The Myth That Americans are Busier Than Ever
Patricia Thompson stashed this in Random Tidbits
This was surprising, Patricia:
Elizabeth Kolbert's New Yorker essay "No Time," is built around an old essay and a new book about the future of busy-ness and leisure. The old essay, by the economist John Maynard Keynes, predicted that by the mid-21st century, citizens of advanced economies would scarcely have to work, thanks to technological advancements. The new book, Brigid Schulte's Overwhelmed: Work, Love, and Play When No One Has the Time, responds to Keynes some 90 years later by explaining just how poorly his prediction has panned out. Instead of having an abundance of time, we are more starved for leisure than ever.
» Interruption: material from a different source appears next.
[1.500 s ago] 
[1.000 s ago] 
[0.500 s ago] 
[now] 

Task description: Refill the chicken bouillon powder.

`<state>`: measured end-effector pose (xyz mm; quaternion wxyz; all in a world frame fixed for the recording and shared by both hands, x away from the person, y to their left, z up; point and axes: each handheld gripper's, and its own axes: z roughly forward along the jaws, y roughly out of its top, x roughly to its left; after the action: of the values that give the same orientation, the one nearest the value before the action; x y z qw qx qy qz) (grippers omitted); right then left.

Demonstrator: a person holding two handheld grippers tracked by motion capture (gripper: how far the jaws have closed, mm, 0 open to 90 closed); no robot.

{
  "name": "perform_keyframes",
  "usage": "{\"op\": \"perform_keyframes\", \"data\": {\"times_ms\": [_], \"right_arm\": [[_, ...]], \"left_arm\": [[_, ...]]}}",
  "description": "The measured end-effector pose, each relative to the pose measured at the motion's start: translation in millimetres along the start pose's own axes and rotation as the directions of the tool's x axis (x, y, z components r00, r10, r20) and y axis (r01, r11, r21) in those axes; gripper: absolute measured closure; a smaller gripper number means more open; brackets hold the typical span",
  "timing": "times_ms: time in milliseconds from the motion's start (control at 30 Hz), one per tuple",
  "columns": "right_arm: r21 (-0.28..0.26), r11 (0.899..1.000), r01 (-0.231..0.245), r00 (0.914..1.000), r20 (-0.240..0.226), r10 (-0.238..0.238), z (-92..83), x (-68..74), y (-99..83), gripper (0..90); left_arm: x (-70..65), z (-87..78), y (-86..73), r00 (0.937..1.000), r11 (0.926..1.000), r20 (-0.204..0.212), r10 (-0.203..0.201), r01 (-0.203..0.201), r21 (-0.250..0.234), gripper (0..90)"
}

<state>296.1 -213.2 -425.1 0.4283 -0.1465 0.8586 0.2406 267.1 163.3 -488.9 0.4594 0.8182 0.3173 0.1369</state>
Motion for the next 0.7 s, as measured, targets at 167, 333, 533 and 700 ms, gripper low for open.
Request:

For much of the essay, this premise survives unchallenged. Obviously, we're working more than ever, because it feels like we are. Right?
Actually, no, we're not. As a country, we're working less than we did in the 1960s and 1980s and considerably less than we did in the agrarian-industrial economy when Keynes foresaw a future of leisure. It's not until the end of Kolbert's essay that the reader steals a glimpse of the cold hard statistical truth: Every advanced economy in the world is working considerably fewer hours on average than it used to.
I know! I was surprised too.
Well, it's good perspective. And it helps to make a good attitude.